#### HOW TO COMPLETE THIS TASK
Reproduction without pictures: print every entry precisely as written.

Records from a data collection
------------------------------

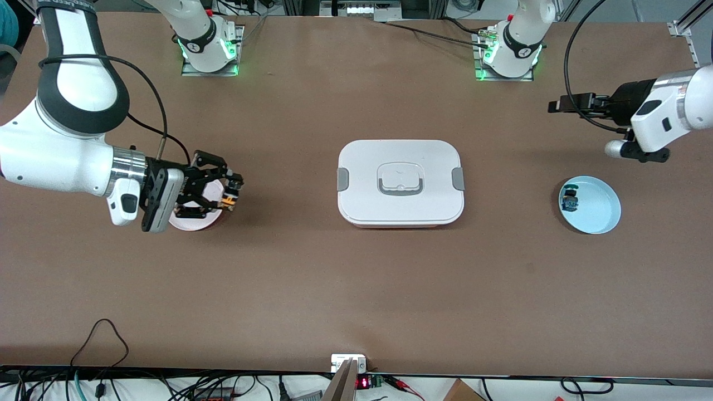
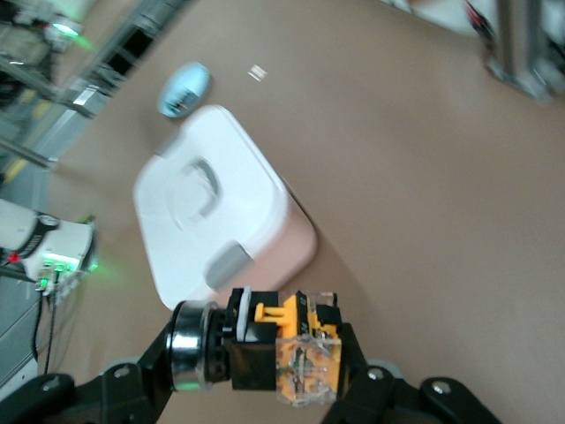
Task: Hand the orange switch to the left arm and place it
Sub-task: 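Carry the switch over the box while the left gripper reaches in, then close the left gripper on the switch held by the right gripper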
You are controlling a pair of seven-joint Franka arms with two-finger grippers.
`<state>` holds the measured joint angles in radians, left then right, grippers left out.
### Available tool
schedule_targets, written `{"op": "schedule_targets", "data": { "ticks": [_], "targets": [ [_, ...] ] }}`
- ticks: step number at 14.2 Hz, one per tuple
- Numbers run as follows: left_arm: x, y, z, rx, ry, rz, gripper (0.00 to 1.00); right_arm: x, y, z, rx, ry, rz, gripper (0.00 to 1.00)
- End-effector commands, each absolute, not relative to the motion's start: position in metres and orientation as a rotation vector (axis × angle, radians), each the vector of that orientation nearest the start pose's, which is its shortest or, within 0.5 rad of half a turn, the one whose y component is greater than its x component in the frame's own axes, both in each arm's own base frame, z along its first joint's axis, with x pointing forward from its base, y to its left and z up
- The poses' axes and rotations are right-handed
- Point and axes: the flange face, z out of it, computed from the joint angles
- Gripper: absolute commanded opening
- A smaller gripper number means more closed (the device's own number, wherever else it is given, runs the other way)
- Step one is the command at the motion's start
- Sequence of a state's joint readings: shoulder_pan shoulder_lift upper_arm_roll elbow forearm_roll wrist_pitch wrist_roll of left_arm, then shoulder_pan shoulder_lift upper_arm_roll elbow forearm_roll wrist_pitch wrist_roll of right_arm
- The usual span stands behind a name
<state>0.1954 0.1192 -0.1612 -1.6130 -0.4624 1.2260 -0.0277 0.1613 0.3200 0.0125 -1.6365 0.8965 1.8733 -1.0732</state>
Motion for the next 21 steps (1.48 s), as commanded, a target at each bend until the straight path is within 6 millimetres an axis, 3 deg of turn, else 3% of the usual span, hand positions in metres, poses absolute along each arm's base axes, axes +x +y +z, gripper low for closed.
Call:
{"op": "schedule_targets", "data": {
  "ticks": [1, 5, 7, 8, 10, 12, 13, 15, 17, 21],
  "targets": [
    [0.557, -0.045, 0.509, -3.641, 0.018, 1.102, 1.0, 0.626, 0.218, 0.462, -1.867, -1.163, -0.513, 0.08],
    [0.574, -0.076, 0.491, -3.917, -0.033, 1.32, 1.0, 0.613, 0.296, 0.458, -1.549, -1.061, -0.711, 0.15],
    [0.583, -0.084, 0.492, -4.096, -0.173, 1.327, 1.0, 0.606, 0.326, 0.465, -1.427, -0.987, -0.811, 0.08],
    [0.588, -0.088, 0.496, -4.165, -0.225, 1.307, 1.0, 0.607, 0.329, 0.466, -1.43, -0.984, -0.856, 0.01],
    [0.595, -0.096, 0.493, -4.252, -0.391, 1.239, 1.0, 0.606, 0.341, 0.469, -1.462, -1.008, -0.912, 0.0],
    [0.594, -0.126, 0.484, -4.295, -0.537, 1.22, 1.0, 0.601, 0.36, 0.48, -1.457, -1.031, -0.935, 0.0],
    [0.593, -0.139, 0.48, -4.303, -0.62, 1.158, 1.0, 0.596, 0.373, 0.478, -1.458, -1.041, -0.93, 0.0],
    [0.591, -0.184, 0.475, -4.308, -0.67, 1.063, 1.0, 0.586, 0.402, 0.472, -1.446, -1.057, -0.908, 0.0],
    [0.59, -0.215, 0.475, -4.33, -0.742, 0.993, 1.0, 0.582, 0.414, 0.468, -1.432, -1.057, -0.895, 0.0],
    [0.591, -0.226, 0.48, -4.352, -0.798, 0.949, 1.0, 0.568, 0.44, 0.468, -1.399, -1.046, -0.873, 0.0]
  ]
}}
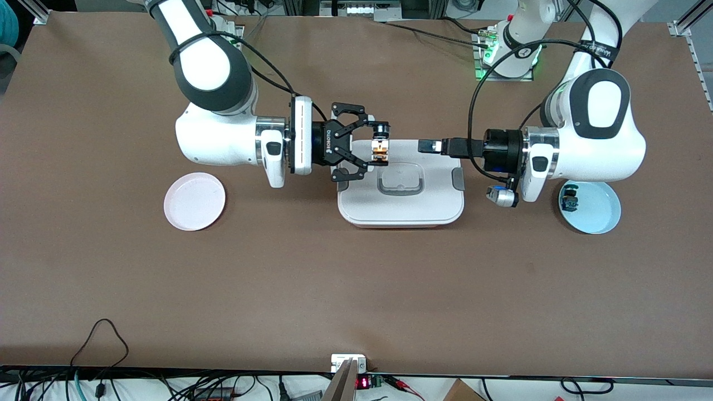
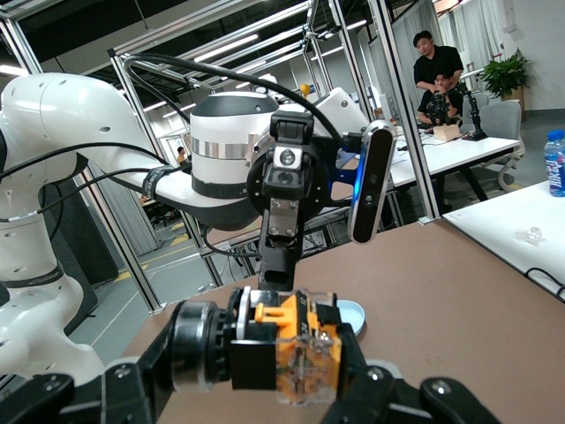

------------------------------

#### OUTPUT BELOW
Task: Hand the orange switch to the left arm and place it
Sub-task: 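Carry the switch over the box while the left gripper reaches in, then close the left gripper on the switch held by the right gripper
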You are controlling a pair of seven-joint Franka arms with two-finger grippers.
`<state>` holds the measured joint angles in radians, left then right, grippers left out.
### Available tool
schedule_targets, written `{"op": "schedule_targets", "data": { "ticks": [_], "targets": [ [_, ...] ] }}`
- ticks: step number at 14.2 Hz, one per tuple
- Numbers run as follows: left_arm: x, y, z, rx, ry, rz, gripper (0.00 to 1.00); right_arm: x, y, z, rx, ry, rz, gripper (0.00 to 1.00)
- End-effector commands, each absolute, not relative to the motion's start: position in metres and orientation as a rotation vector (axis × angle, radians), each the vector of that orientation nearest the start pose's, which is its shortest or, within 0.5 rad of half a turn, the one whose y component is greater than its x component in the frame's own axes, both in each arm's own base frame, z along its first joint's axis, with x pointing forward from its base, y to its left and z up
- The poses' axes and rotations are right-handed
- Point and axes: the flange face, z out of it, computed from the joint angles
- Gripper: absolute commanded opening
- A smaller gripper number means more closed (the device's own number, wherever else it is given, runs the other way)
- Step one is the command at the motion's start
- Sequence of a state's joint readings: shoulder_pan shoulder_lift upper_arm_roll elbow forearm_roll wrist_pitch wrist_roll of left_arm, then shoulder_pan shoulder_lift upper_arm_roll elbow forearm_roll wrist_pitch wrist_roll of right_arm
- The usual span stands behind a name
<state>0.1954 0.1192 -0.1612 -1.6130 -0.4624 1.2260 -0.0277 0.1613 0.3200 0.0125 -1.6365 0.8965 1.8733 -1.0732</state>
Motion for the next 21 steps (1.48 s), as commanded, a target at each bend until the straight path is within 6 millimetres an axis, 3 deg of turn, else 3% of the usual span, hand positions in metres, poses absolute along each arm's base axes, axes +x +y +z, gripper low for closed.
Call:
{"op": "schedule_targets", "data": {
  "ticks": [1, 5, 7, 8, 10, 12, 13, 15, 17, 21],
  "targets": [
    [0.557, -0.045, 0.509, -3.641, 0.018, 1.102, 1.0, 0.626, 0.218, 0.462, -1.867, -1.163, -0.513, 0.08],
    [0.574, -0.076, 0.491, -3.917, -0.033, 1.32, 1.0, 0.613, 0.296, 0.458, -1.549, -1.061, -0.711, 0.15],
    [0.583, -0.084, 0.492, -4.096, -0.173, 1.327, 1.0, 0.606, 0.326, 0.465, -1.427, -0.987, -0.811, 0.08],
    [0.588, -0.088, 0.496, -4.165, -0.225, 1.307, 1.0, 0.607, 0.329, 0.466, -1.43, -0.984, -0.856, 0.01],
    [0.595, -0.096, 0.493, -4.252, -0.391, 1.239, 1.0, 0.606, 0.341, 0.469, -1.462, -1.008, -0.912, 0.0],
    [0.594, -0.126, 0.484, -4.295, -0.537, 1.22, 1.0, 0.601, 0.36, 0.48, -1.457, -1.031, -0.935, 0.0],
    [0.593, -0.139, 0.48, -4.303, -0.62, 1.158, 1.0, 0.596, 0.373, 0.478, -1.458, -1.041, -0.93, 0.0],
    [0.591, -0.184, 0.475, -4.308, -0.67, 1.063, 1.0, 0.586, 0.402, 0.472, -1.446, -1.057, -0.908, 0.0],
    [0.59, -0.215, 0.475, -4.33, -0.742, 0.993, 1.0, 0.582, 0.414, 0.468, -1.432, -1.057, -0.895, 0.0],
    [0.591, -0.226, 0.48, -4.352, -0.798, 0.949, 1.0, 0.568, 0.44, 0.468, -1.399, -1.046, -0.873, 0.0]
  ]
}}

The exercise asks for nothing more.